Maman Dwi Cahyo 27 Agustus 2012

Pagi itu kami makan sahur bersama keluarga Koos. Zane, Evia, dan Menique Koos adalah keluarga dari Amerika yang sedang berkunjung ke Tarak. Mereka tinggal bersama kami selama 10 hari untuk berlibur, berbagi inspirasi, dan merasakan Idul Fitri di Tarak.

Aku menghabiskan satu piring nasi dan ikan bumbu rendang hasil masakan Mace yang super enak. Tak satu butir nasi pun tersisa (ya mungkin ada separuh butir nasi, yang jelas piringnya bersih). Begitu pula di piring bu Evia, bersih tak ada sisa makanan sedikitpun. Sementara di piring Pace dan Zane masih tersisa beberapa butir nasi. Saat bu Evia melihat piring Zane yang masih banyak sisa nasi di dalamnya, Bu Evia langsung menegur Zane untuk menghabiskan sisa-sisa butir nasi tersebut hingga bersih. Zane pun mematuhi apa yang dikatakan istrinya.
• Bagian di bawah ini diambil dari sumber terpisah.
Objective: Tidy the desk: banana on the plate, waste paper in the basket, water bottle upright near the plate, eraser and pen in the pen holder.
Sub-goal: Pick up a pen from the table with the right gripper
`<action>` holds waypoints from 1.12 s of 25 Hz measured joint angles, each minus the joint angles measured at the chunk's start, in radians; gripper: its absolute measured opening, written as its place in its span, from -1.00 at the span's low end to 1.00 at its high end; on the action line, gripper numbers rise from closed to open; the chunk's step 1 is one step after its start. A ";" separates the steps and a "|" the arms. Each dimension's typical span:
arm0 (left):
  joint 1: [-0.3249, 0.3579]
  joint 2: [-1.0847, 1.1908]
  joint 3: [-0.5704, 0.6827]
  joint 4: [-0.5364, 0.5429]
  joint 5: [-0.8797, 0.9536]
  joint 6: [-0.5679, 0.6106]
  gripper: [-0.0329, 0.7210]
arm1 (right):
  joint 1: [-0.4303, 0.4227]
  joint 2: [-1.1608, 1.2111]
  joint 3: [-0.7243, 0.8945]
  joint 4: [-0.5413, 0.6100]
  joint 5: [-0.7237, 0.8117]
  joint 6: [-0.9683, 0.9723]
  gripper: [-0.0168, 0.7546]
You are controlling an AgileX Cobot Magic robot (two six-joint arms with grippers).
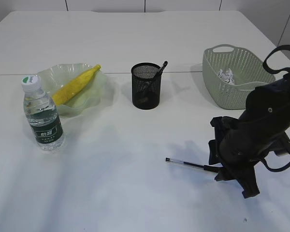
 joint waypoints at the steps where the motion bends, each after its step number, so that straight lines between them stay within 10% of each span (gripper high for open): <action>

Bu Evia menjelaskan ke Pace, "Jadi, kami sudah biasa begini, kalau makan harus bersih dan tidak menyisakan satu butir nasi pun di piring. Mengapa demikian? Karena sayang dan masih banyak saudara-saudara kita di luar sana yang mungkin belum punya kesempatan untuk makan seperti kita, jadi tidak baik menyia-nyiakan satu butir nasi pun saat makan".
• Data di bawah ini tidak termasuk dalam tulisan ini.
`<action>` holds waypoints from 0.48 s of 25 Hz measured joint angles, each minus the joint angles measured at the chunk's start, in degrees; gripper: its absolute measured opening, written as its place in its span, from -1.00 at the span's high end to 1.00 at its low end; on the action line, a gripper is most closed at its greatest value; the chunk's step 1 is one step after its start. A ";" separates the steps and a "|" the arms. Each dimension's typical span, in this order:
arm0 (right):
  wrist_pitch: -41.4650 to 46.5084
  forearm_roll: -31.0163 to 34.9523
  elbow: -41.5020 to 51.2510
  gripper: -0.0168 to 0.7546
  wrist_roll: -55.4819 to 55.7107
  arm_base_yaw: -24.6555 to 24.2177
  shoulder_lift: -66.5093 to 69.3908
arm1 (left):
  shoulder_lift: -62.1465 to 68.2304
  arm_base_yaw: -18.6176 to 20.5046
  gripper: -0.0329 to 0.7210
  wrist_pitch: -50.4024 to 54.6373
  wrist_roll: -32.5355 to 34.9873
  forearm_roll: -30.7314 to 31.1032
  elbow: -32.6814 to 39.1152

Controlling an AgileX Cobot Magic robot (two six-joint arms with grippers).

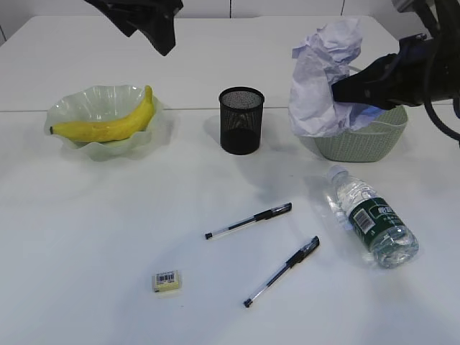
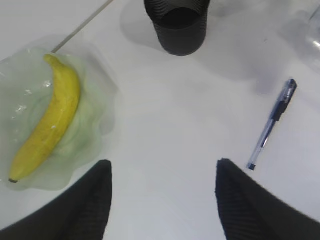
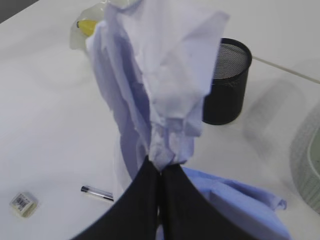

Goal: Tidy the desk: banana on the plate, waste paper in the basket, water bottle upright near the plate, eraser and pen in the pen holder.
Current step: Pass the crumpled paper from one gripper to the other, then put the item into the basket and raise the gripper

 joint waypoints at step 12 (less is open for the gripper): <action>-15.50 0.11 0.00 1.00 2.15 0.00 0.00 | -0.74 6.27 -0.33 0.12 -2.03 1.91 3.88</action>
Sementara Pace memiliki filosofi yang berbeda. Setiap makan, pace menyisakan beberapa butir nasi di dalam piringnya. Mengapa demikian? Karena Pace percaya bahwa di luar sana juga banyak kehidupan selain manusia. Ada hewan-hewan, serangga, maupun tanaman yang membutuhkan makanan. Mereka membutuhkan makanan, namun mereka tidak bisa meminta langsung kepada manusia. Oleh karena itu, Pace menyisakan makanan tersebut agar tumbuhan, serangga, atau hewan lain dapat ikut merasakan makanan yang dimakan oleh Pace. Empati.
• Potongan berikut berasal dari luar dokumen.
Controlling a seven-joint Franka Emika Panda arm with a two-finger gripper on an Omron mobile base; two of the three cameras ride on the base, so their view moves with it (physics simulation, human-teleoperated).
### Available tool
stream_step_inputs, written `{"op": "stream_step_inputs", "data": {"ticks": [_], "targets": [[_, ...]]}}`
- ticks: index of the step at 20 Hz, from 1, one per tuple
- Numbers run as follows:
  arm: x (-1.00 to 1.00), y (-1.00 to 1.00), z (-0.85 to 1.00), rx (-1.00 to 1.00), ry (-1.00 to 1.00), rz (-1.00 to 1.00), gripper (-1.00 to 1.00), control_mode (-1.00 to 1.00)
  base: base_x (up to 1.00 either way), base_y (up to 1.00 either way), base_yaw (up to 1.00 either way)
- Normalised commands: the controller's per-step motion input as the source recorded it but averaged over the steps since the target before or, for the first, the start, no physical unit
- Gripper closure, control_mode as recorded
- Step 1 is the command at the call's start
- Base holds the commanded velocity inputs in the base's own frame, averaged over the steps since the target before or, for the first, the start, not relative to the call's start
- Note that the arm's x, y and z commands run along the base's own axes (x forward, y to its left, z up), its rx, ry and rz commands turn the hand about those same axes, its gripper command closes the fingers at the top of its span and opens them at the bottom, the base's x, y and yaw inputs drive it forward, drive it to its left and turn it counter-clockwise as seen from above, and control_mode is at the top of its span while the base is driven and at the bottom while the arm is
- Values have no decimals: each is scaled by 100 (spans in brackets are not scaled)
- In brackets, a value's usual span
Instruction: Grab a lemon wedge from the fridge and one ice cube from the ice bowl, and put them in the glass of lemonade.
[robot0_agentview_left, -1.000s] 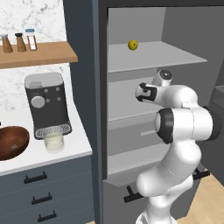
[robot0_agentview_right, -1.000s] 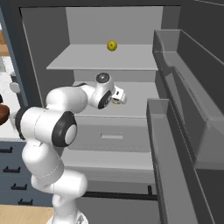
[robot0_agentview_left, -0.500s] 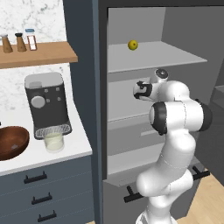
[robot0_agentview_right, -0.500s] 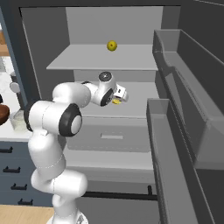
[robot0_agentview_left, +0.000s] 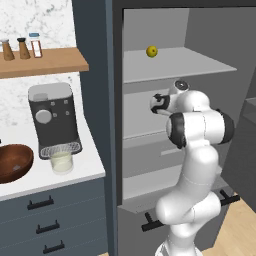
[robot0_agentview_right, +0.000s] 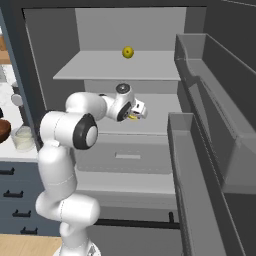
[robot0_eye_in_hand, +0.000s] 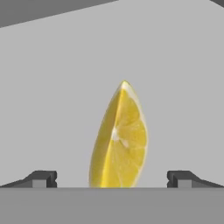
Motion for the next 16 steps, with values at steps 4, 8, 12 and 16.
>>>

Sebelumnya aku hanya berpandangan bahwa sebaiknya memang setiap butir nasi itu dihabiskan, ambil seperlunya dan habiskan yang sudah diambil. Namun, dari kearifan lokal yang Pace anut tersebut, saya mendapatkan satu sudut pandang baru yang belum sempat terpikirkan sebelumnya, bahwa "Saling berbagi itu indah, tidak hanya sesama manusia, melainkan sesama makhluk hidup". Sampai sekarang aku masih tetap menghabiskan setiap butir nasi yang ada di piringku, namun pengalaman dalam memandang perbedaan prinsip tersebut memberikan arti sendiri dalam hatiku.